Proposition. Let $f\colon\mathbb R\to\mathbb R$ be continuous and have only finitely many local extrema, at $x_1<x_2<\ldots < x_N$ say. If $x_1$ is a local minimum[maximum] then all $x_i$ with odd $i$ are local minima[maxima] and all $x_i$ with even $i$ are local maxima[minima]. Additionally, if $f(x)\to+\infty$[$-\infty$] as $x\to+\infty$, then $x_N$ is a local minimum[maximum]. Similarly, if $f(x)\to+\infty$[$-\infty$] as $x\to-\infty$, then $x_1$ is a local minimum[maximum].

The first part follows immediately from

Lemma 1. Let $f\colon\mathbb R\to\mathbb R$ be continuous, let $a$ be a local minimum, $b$ a local extremum, and assume there is no local extremum in $(a,b)$. Then $b$ is a local maximum.

Proof.
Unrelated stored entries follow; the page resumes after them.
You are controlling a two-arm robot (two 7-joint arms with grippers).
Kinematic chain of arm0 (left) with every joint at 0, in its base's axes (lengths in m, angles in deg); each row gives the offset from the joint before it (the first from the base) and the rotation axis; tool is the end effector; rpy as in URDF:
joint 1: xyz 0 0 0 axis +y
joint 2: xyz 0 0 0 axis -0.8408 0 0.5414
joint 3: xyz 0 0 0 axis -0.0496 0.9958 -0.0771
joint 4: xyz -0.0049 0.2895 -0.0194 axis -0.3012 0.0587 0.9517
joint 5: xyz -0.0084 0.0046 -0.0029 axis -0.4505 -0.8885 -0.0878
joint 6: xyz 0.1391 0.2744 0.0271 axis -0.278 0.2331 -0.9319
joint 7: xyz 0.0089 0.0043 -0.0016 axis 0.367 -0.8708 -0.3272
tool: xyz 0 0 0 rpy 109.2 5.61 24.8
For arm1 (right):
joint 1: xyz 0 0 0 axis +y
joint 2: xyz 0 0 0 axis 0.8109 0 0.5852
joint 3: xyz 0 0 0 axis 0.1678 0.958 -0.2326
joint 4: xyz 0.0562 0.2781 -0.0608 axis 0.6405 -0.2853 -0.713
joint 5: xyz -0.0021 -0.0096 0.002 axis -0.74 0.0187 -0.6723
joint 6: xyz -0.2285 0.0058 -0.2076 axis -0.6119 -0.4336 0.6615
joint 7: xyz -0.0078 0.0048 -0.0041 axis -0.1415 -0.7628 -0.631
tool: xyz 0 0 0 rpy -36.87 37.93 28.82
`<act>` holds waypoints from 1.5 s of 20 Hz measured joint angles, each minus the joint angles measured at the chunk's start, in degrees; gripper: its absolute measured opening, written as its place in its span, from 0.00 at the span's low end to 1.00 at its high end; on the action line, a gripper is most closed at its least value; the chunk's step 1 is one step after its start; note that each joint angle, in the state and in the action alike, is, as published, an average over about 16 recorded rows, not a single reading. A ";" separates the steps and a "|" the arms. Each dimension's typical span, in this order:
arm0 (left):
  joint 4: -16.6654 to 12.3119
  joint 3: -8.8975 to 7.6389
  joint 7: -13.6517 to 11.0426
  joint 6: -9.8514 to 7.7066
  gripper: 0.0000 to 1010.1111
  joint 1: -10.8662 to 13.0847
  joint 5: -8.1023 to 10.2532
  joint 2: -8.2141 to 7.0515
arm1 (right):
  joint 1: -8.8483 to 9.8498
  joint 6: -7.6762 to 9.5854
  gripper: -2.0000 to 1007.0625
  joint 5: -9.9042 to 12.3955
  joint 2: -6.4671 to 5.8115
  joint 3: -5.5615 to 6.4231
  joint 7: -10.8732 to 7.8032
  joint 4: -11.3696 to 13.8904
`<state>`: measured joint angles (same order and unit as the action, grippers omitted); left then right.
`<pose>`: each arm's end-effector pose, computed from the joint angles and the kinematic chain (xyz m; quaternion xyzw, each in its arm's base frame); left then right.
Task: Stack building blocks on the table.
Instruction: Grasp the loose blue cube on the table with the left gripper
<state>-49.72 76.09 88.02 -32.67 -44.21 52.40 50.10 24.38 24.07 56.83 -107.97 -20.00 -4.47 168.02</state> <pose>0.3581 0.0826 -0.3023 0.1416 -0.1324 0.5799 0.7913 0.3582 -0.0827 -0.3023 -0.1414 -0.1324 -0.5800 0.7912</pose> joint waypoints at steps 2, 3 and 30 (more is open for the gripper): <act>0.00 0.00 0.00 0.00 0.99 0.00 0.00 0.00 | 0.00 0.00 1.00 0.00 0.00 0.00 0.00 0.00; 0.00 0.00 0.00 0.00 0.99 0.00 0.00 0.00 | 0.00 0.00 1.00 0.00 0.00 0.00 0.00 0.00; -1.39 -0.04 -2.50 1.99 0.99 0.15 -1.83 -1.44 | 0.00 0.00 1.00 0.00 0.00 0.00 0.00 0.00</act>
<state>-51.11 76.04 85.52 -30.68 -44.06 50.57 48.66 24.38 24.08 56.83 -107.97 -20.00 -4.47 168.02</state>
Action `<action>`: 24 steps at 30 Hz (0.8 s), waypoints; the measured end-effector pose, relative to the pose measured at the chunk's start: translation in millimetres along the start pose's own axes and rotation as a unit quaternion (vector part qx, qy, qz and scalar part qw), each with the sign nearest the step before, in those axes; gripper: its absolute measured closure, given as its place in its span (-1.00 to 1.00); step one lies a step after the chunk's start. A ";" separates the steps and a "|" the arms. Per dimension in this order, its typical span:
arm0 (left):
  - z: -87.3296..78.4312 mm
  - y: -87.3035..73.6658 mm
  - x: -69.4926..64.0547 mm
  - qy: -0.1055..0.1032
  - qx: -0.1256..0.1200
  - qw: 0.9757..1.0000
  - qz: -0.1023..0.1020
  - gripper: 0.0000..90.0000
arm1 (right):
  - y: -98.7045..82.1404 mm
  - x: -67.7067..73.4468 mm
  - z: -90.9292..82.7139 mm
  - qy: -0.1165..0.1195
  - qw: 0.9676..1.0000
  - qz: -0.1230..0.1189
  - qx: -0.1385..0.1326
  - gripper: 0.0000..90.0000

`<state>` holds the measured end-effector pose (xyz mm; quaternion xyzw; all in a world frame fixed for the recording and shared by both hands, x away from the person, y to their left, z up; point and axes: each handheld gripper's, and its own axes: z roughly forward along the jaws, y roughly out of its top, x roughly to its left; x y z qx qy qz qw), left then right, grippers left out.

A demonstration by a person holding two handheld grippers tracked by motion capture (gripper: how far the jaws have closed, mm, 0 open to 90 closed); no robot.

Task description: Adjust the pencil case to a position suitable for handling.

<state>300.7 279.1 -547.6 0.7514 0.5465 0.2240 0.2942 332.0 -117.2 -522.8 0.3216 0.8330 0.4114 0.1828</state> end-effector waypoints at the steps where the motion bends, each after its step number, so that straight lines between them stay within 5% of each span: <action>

Assume on the contrary that $b$ is a local minimum. Then there exists $\epsilon>0$ such that $f(x)\ge f(a)$ for $x\in[a,a+\epsilon)$ and $f(x)\ge f(b)$ for $x\in(x-\epsilon,b]$. The function $f|_{[a,b]}$ is continuous with compact domain, hence attains its maximum at some $c\in[a,b]$. If $a<c<b$ then $c$ is also a local maximum of $f$. If $c=a$ then $f(x)\le f(c)$ for $x\in[a,a+\epsilon)$, hence $f$ is constant on $[a,a+\epsilon)$ and each point in $(a,a+\epsilon)$ is a local extremum. Similarly if $c=b$ then each point in $(b-\epsilon,b)$ is a loacl extremum. At any rate, we find a local extremum between $a$ and $b$, contrary to assumption. $_\square$

The rest of the proposition follows from

Lemma 2. Let $f\colon\mathbb R\to\mathbb R$ be continuous. If $a$ is a local maximum of $f$ and $f(b)>f(a)$ for some $b>a$, then $f$ has a local minimum in $[a,b)$.

Proof. $f|_{[a,b]}$ attains its minimum in some $c\in[a,b]$, where necessarily $c<b$. If $c>a$, this is also a local minimum of $f$. If on the other hand $c=a$ then as above $f$ is constant on some $[a,a+\epsilon)$ and each point in this interval is a local minimum. $_\square$

If we apply the proposition to a polynomial with leading term $x^n$ and observe that the last local extremum must be a local minimum, whereas the first local extremum must be a maximum[minimum] if $n$ is odd[even], the main claim follows.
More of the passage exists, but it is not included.